27. In the context of examining the existence of consideration for promissory notes in the form of previous dues, the person claiming such amount must be able to prove the lending of such amount in such a way and to such a degree, that it was capable of being recovered and the subsequent promissory note did nothing more than facilitating the borrower to pay the amount at a later date. In other words, except in respect of limitation, the claim must be proved, in all other respects, and the subsequent promissory note can be taken only as a device, to extend the limitation. Viewed from this angle, it emerges that the respondent miserably failed to prove her lending of the sum of Rs. 1,95,500/-.

28. It may appear that the discussion is undertaken from the point of view of the respondent, whereas the burden was upon the appellants, to prove the non-existence of consideration. Here, it is to be noted that the appellants categorically denied the borrowing of any amount from the respondent. Apart from this, they pleaded that the relationship between them and the respondent, at the relevant point of time, was so strained, that they were constrained to file a suit for perpetual injunction against the respondent being O.S. No. 53 of 1993, and that the same came to be decreed. These facts would be sufficient to render the lending of amount by the respondent, improbable, and the onus shifts to the respondent, to prove the otherwise. The discussion undertaken in the preceding paragraphs becomes relevant from this context. The net result is that the appellants can be said to have proved the '"contrary", under Section 118 of the Act, and thereby the Court would be disabled from drawing the presumption provided for therein.

29. Learned Counsel for the respondent relied upon the Division Bench judgments of this Court in Atluri Usha Swamy v. Vijay Prestessed Products (P) Limited, 2002 (2) ALD 843 (DB), Vanga Surya Rao v. Guttula Gopalakrishna, 1999 (6) ALD 611 and Bharat Barrel's case (supra). In all the judgments referred to above, there did not exist any dispute as to the proof of the negotiable instrument, and the defendants therein were found to have failed in discharging their burden, in the context of presumption under Section 118 of the Act. Therefore, the principle laid down therein does not apply to the facts of this case.

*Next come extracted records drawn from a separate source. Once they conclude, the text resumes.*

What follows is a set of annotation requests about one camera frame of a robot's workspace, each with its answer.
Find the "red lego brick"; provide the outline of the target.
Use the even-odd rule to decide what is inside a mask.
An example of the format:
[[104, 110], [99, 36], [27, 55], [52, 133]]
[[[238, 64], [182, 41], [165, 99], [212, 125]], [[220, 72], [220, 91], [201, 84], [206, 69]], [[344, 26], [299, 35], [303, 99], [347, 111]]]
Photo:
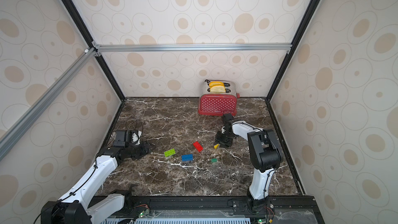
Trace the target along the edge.
[[198, 152], [202, 152], [202, 151], [203, 151], [203, 146], [202, 146], [199, 142], [194, 142], [194, 143], [193, 143], [193, 146], [195, 147], [195, 149], [196, 149]]

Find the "lime green lego brick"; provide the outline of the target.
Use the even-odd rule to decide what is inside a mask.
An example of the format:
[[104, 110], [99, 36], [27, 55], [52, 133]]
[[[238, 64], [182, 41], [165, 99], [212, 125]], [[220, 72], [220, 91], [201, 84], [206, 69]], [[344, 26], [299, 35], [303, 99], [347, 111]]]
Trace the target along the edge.
[[175, 155], [175, 154], [176, 154], [176, 151], [175, 151], [174, 148], [169, 149], [169, 150], [167, 150], [167, 151], [164, 152], [164, 156], [165, 156], [165, 157], [170, 157], [170, 156], [173, 156], [173, 155]]

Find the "blue lego brick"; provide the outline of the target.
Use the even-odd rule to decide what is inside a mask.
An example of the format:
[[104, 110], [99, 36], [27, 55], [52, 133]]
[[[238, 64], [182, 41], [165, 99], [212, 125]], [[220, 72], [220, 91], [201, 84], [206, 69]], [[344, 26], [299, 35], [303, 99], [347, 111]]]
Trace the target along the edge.
[[182, 162], [191, 162], [191, 161], [193, 161], [193, 154], [182, 155], [181, 156], [181, 161]]

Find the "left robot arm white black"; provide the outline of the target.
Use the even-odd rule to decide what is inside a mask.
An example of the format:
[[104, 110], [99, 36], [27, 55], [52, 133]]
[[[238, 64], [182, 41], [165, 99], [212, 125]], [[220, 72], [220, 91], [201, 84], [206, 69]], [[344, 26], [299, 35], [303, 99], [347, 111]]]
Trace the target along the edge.
[[129, 191], [114, 191], [90, 206], [94, 195], [106, 178], [126, 159], [137, 160], [150, 153], [150, 145], [140, 142], [102, 148], [92, 167], [60, 199], [48, 201], [35, 221], [42, 224], [100, 224], [115, 212], [130, 214], [133, 206]]

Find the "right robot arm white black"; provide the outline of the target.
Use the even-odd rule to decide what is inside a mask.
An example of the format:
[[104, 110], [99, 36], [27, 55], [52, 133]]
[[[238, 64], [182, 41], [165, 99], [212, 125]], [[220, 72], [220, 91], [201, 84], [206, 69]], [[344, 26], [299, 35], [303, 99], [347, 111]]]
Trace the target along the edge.
[[250, 161], [255, 168], [249, 187], [250, 199], [254, 206], [265, 202], [272, 176], [283, 161], [275, 132], [235, 120], [232, 114], [224, 114], [222, 121], [223, 127], [216, 133], [216, 144], [230, 148], [238, 137], [248, 142]]

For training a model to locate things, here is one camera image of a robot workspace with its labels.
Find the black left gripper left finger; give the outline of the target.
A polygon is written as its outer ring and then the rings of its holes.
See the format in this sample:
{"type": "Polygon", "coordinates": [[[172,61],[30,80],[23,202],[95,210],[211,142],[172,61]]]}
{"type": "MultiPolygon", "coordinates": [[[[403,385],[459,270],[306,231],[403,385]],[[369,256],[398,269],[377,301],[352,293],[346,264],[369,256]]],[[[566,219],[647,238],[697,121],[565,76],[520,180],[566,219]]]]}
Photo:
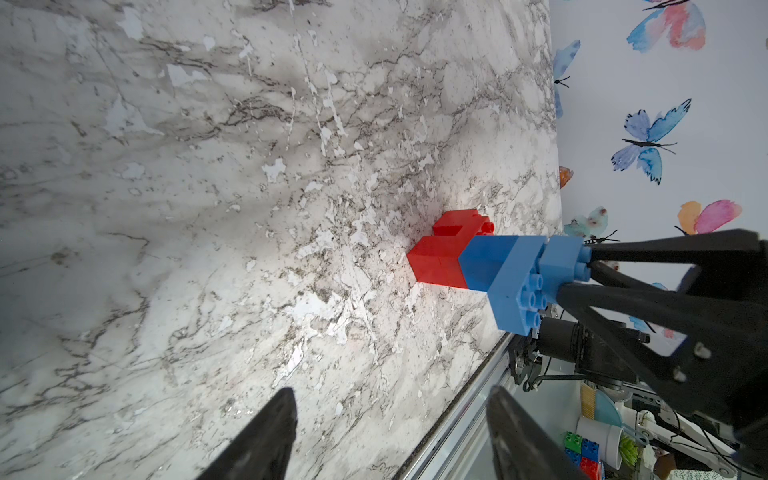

30. Another area of controversy was the summoning of the register, Ex.X-1, and marking of certain signatures therein, at the appellate stage. On behalf of the respondent it is pointed out that the lower appellate Court had undertaken comparison of the signatures of the 1st appellant on Exs.A-1 to A-3, on the one hand, and those marked under Ex.A-1, on the other hand, and that it was permissible for the Court to do so, under Section 73(b) of the Indian Evidence Act. There is no quarrel with the proposition contained in Section 73 of the Evidence Act or the principle laid down in the judgment referred to above. However, in view the findings recorded by this Court, proceeding on the assumption that Exs.A-1 to A-3 can be said to have been proved, this aspect becomes virtually superfluous.

31. For the foregoing reasons, the second appeal is allowed, and the judgment and decree passed by the lower appellate Court are set aside. There shall be no order as to costs.